Sign In

Terminus Relay

22
99
0
1
Verified:
SafeTensor
Type
LyCORIS
Stats
47
0
Reviews
Published
Jan 20, 2025
Base Model
SD 3.5 Medium
Training
Steps: 295,000
Epochs: 3
Usage Tips
Strength: 1
Hash
AutoV2
EAD76FE90E
default creator card background decoration
ptx0's Avatar
ptx0
This Stability AI Model is licensed under the Stability AI Community License, Copyright (c) Stability AI Ltd. All Rights Reserved.
Powered by Stability AI

Welcome to Terminus Relay!

This model series is the culmination of millions of training steps burnt into the Stable Diffusion 3.5 abyss. The name Relay refers to the hand-off of the baton in the race to build a usable SD 3.5 Medium ecosystem.

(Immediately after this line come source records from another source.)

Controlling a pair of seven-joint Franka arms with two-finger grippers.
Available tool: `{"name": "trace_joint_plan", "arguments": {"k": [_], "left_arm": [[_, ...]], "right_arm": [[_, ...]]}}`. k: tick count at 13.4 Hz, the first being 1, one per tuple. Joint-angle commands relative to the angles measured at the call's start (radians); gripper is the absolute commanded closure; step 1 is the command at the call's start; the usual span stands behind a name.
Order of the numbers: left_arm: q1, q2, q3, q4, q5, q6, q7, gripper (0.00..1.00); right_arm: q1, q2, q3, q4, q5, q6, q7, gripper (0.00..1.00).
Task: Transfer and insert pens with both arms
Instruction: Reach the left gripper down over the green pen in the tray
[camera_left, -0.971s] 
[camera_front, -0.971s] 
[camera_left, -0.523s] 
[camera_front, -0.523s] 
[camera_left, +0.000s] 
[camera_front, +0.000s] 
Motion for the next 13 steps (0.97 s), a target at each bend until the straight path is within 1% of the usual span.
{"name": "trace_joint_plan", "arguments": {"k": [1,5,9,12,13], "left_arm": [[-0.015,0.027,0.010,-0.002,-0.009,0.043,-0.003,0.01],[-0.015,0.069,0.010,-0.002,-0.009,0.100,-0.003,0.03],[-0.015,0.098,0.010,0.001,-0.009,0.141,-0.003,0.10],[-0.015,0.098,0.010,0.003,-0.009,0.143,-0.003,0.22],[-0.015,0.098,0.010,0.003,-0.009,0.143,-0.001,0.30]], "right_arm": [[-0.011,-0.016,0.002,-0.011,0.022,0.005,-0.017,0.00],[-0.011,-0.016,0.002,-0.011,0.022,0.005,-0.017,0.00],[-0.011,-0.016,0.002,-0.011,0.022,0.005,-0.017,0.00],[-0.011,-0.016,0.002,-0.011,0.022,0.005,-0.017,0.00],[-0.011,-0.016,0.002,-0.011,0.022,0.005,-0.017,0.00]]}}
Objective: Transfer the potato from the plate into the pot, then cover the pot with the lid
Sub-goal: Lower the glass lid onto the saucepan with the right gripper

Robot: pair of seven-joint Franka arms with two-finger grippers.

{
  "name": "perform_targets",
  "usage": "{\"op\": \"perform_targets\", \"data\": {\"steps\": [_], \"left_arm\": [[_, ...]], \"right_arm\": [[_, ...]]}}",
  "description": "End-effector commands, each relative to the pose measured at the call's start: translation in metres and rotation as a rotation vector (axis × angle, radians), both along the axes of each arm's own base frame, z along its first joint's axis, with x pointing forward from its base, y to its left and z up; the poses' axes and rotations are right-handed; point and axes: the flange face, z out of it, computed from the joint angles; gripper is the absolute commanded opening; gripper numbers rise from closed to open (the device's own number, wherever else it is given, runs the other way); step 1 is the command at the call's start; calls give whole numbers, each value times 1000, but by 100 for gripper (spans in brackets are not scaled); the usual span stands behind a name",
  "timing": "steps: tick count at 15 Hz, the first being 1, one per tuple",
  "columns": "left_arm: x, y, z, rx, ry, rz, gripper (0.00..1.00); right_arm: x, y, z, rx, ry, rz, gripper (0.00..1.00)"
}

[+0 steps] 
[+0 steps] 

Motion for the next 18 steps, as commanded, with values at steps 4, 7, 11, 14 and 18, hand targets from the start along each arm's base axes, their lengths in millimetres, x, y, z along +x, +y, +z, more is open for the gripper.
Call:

Currently, a 3.5 Medium version is available in LyCORIS LoKr format. This adapter is reasonably small at 350MiB and so it should run on most consumer hardware!

The 3.5 Medium model was selected due to the truly challenging nature of training it, and the promising potential in a 2.6B parameter 16ch VAE model. If we could get it to work, well, great things could come from this foundation!

The v1 version of Terminus Relay has roughly 55,000 steps of finetuning on very high quality photos, cinematic still extracts, and typography images to improve the model's understanding of text.

The meme potential of this model is high!

For v2, it has reached 295,000 steps of finetuning on mostly high quality images containing a lot of text (signs, paper handwriting, etc) and ~28k stock photos pulled from a pre-AI era dataset (none of these had watermarks).

The dataset size was actually reduced between v1 and v2 to focus the model in more for composition and prompt adherence than direct anatomical improvements.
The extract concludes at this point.